Pat Johnson Enamels

Enameling FAQ
First Steps on Making an Enamel Image in Copper

Background Information
First Steps
About Trivets
After Firing


 Once the copper is covered with a coat of enamel, the piece is balanced on a trivet so its back is not resting on the trivet. The work is put into the kiln with a long-handled fork and fired. How long this firing should be depends on what kind of enamel is being used on this first coat. If the first coat is flux, then the work should be left in the kiln until the enamel is thoroughly melted and bright orange in appearance. Then, on cooling the required transparency will have been achieved. If the firing is too short, the enamel will appear opaque maroon.

If any of the opaque enamels are used as the first layer, the firing should be shorter and the work removed from the kiln while the surface still looks a bit bumpy, which is called the orange peel effect.

These first firings often take approximately one minute, but do not assume that all firings are one minute.

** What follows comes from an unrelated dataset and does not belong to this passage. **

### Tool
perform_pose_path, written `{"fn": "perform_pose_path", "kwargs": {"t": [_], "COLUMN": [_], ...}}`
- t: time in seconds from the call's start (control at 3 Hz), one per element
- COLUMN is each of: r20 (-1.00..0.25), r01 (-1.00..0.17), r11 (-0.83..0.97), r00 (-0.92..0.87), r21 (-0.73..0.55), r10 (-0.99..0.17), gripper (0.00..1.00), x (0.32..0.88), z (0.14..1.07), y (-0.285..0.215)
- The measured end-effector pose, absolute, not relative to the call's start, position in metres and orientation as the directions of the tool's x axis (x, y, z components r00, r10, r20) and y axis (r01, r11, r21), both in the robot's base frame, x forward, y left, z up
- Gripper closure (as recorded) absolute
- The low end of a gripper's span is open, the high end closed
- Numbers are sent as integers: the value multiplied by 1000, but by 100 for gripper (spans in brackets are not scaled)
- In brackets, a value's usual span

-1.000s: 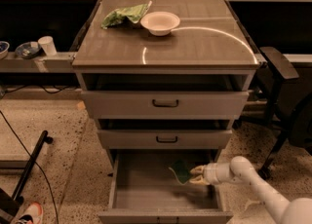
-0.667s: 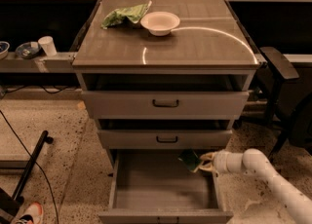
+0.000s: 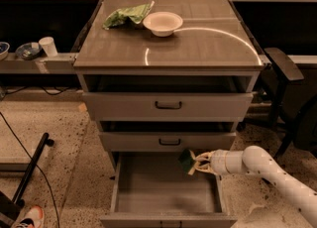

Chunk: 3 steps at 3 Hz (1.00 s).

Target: Pick sponge from bottom drawer and place on counter

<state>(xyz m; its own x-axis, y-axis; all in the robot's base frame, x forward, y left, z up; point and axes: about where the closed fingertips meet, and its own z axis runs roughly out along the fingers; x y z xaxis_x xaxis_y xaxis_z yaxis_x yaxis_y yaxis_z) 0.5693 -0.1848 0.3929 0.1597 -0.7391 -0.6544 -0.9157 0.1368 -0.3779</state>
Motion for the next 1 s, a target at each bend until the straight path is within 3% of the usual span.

If the kiln is hot, i.e. if the firing chamber is bright yellow, the firing could be as short as 30 seconds. If the kiln is cool and the interior looks dull red, the heat may not be high enough to cause transparent enamels to become clear, no matter how long they are fired.

In the case of low firing, the name given to simply melting enamel on to the metal or a previously fired enamel surface, the enamel and its trivet will still look dark as they sit in the kiln. Although the surface of the work will be shiny (it will reflect the fork held above the surface) the surface will appear bumpy. It is wise to fire only to the orange peel state if there are intended to be many applications and firings before the work is completed.

For high firing, necessary to get the flux to become clear, a hot kiln and a slightly longer firing time is required. The work and the trivet will be seen to glow red and become the same colour as the interior of the kiln.

There is no set time for the length of firing because the time can be affected by the size of the work relative to the size of the kiln and of course by the temperature of the kiln when the work is put in. If the appearance of the firing chamber is dull red, probably the kiln is too cool to fuse the enamel to the copper. If it is piercingly yellow, then it is too hot. The actual temperature can range from 750-820C.

In general the firings should only just fuse the newly applied enamel on to the layers below. But the last firing, once all the elements of the picture/design are assembled, needs to be hotter in order to achieve a flat surface and to ensure the mature development of the colours.